BEGIN

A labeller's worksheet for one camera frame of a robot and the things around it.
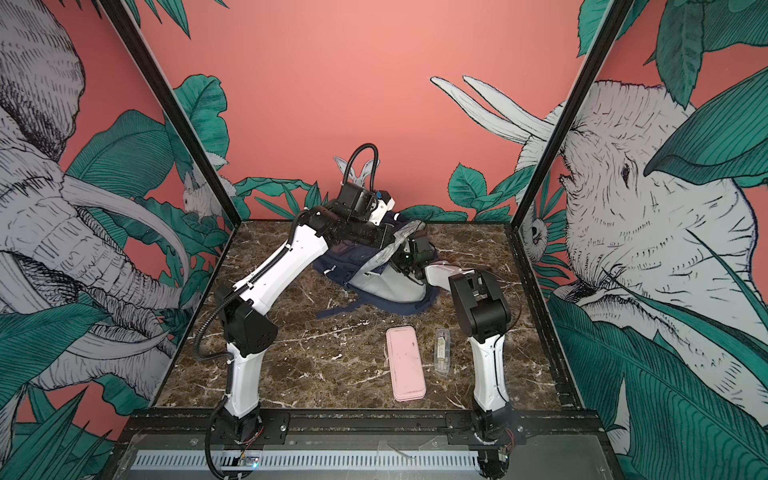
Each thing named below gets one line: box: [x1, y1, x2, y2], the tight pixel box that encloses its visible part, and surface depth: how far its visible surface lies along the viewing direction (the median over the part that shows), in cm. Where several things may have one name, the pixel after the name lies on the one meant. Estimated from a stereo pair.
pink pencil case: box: [386, 326, 427, 403], surface depth 84 cm
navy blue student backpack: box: [313, 213, 437, 319], surface depth 96 cm
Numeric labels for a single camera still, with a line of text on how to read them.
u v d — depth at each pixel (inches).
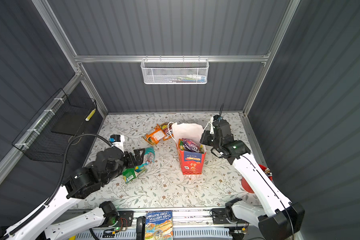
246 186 33.1
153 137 39.9
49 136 27.8
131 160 22.4
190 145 34.7
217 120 25.8
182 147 34.9
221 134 21.4
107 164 18.1
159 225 27.4
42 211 15.9
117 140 22.0
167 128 41.4
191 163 30.2
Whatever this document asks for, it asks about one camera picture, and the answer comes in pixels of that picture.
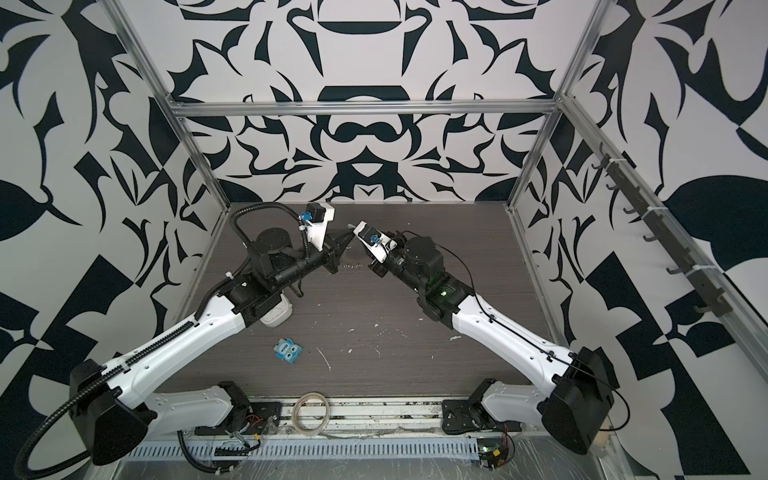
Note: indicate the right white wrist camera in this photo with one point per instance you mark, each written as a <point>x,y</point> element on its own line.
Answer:
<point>378,244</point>

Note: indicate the green circuit board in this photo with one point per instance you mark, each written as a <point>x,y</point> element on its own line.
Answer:
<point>495,452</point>

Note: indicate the white square clock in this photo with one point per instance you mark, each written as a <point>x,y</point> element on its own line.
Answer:
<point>278,314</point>

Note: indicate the blue owl eraser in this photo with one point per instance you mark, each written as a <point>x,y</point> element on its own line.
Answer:
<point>287,350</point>

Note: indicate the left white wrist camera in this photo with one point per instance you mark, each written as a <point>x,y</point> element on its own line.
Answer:
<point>315,219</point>

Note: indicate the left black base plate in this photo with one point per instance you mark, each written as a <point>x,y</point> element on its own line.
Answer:
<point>262,417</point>

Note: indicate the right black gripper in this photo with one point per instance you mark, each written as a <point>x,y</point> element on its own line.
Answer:
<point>383,268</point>

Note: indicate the silver keyring with keys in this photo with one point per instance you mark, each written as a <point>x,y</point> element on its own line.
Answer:
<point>354,256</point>

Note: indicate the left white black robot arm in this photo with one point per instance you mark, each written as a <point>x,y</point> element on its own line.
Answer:
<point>115,406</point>

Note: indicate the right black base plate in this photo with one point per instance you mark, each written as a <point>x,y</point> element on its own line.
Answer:
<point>462,416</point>

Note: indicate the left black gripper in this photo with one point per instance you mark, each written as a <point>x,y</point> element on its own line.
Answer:
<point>331,248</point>

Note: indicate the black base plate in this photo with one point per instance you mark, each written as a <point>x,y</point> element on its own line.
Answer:
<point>262,417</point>
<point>462,416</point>

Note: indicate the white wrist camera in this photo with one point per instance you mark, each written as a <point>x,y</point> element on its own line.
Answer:
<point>378,244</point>
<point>315,219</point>

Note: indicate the white perforated cable duct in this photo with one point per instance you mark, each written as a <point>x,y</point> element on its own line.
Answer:
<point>273,449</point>

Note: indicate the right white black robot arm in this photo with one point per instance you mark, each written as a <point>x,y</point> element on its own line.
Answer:
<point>572,396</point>

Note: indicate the clear tape roll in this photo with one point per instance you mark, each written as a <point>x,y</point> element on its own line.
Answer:
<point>311,414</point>

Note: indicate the black hook rail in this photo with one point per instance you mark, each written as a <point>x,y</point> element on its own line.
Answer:
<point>664,229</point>

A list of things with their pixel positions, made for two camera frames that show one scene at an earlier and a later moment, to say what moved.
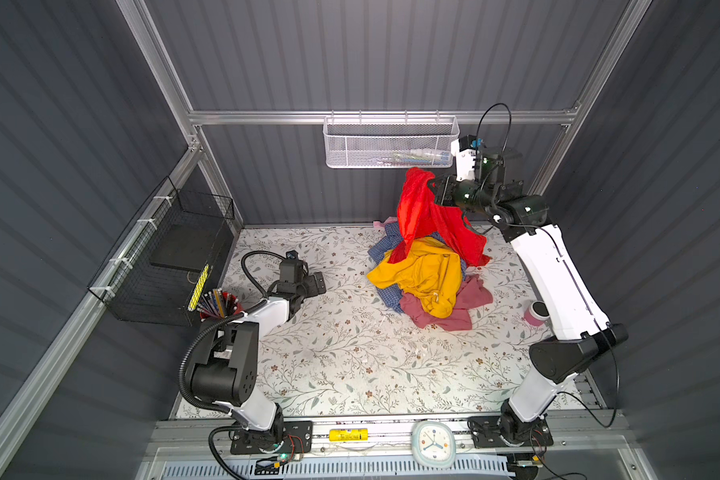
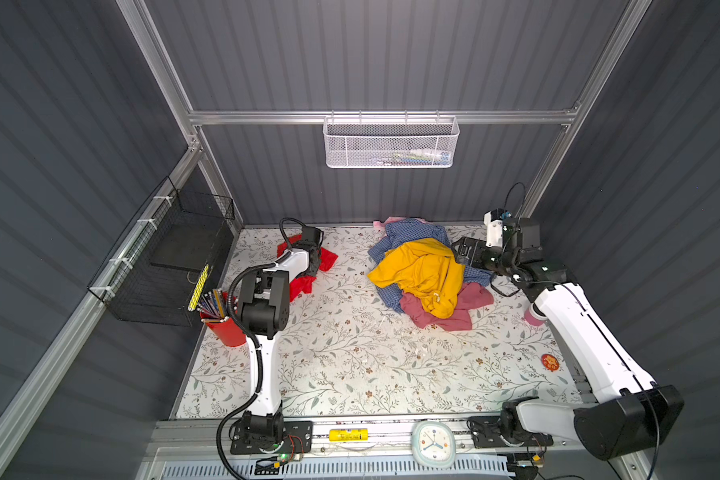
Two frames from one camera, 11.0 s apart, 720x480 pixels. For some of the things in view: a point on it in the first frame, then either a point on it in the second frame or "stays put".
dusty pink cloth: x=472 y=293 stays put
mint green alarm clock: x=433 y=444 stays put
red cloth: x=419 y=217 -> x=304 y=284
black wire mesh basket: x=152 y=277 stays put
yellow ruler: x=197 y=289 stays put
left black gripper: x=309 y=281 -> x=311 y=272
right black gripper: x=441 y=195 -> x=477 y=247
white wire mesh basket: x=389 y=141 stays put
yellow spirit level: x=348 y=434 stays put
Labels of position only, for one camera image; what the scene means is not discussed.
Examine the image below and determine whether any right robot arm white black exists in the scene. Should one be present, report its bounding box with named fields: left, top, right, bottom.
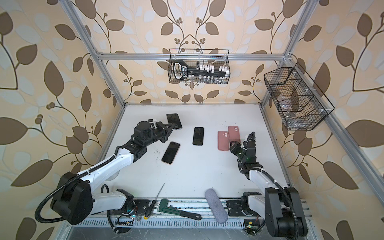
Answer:
left=230, top=132, right=308, bottom=240

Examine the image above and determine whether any grey oblong pouch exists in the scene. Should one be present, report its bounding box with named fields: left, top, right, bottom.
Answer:
left=205, top=189, right=228, bottom=224

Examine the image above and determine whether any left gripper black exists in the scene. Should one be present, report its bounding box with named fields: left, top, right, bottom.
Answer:
left=141, top=121, right=174, bottom=148

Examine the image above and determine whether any black wire basket back wall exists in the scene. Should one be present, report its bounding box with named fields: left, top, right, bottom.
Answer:
left=168, top=48, right=231, bottom=85

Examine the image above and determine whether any black wire basket right wall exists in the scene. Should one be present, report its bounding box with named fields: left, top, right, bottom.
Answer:
left=264, top=63, right=335, bottom=131

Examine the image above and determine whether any pink phone case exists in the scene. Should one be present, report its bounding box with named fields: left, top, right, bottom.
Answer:
left=218, top=131, right=230, bottom=151
left=228, top=126, right=241, bottom=143

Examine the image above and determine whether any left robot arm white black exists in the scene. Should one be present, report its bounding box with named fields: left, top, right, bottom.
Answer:
left=35, top=121, right=176, bottom=226

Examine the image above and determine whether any black socket set rail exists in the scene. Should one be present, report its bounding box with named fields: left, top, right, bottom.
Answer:
left=171, top=60, right=231, bottom=80

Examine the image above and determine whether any white tape roll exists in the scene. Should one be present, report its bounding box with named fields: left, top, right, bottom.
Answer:
left=106, top=171, right=120, bottom=182

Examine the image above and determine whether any screwdriver black yellow handle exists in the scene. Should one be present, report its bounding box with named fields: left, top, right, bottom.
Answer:
left=144, top=183, right=165, bottom=220

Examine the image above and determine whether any green pipe wrench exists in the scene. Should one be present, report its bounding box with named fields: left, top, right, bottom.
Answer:
left=158, top=199, right=202, bottom=221

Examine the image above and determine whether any blue phone black screen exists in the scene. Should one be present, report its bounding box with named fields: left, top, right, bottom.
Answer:
left=193, top=127, right=205, bottom=146

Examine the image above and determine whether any black wire basket wall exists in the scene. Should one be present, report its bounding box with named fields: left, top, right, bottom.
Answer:
left=168, top=48, right=231, bottom=85
left=264, top=63, right=335, bottom=131

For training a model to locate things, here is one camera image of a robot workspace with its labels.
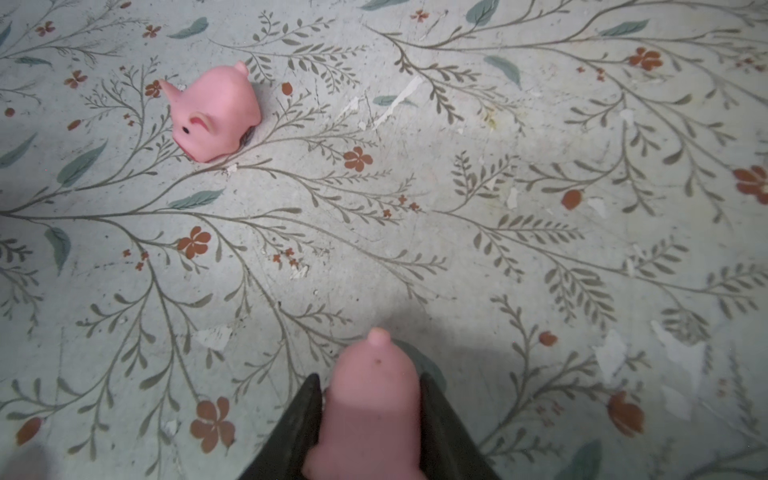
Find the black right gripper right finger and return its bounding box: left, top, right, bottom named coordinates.
left=420, top=373, right=500, bottom=480

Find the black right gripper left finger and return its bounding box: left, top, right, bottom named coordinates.
left=239, top=373, right=323, bottom=480

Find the pink pig toy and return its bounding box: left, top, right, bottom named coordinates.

END

**EXERCISE:** Search the preceding listing for the word "plate" and pull out every line that holds it.

**WRITTEN RESPONSE:**
Note: indicate the left black base plate in this photo with one point per instance you mark, each written as a <point>x,y</point> element on its own line.
Note: indicate the right black base plate in this photo with one point per instance you mark, each written as a <point>x,y</point> element on its own line.
Note: indicate the black base plate in this photo with one point per instance you mark, each written as a <point>x,y</point> element on its own line.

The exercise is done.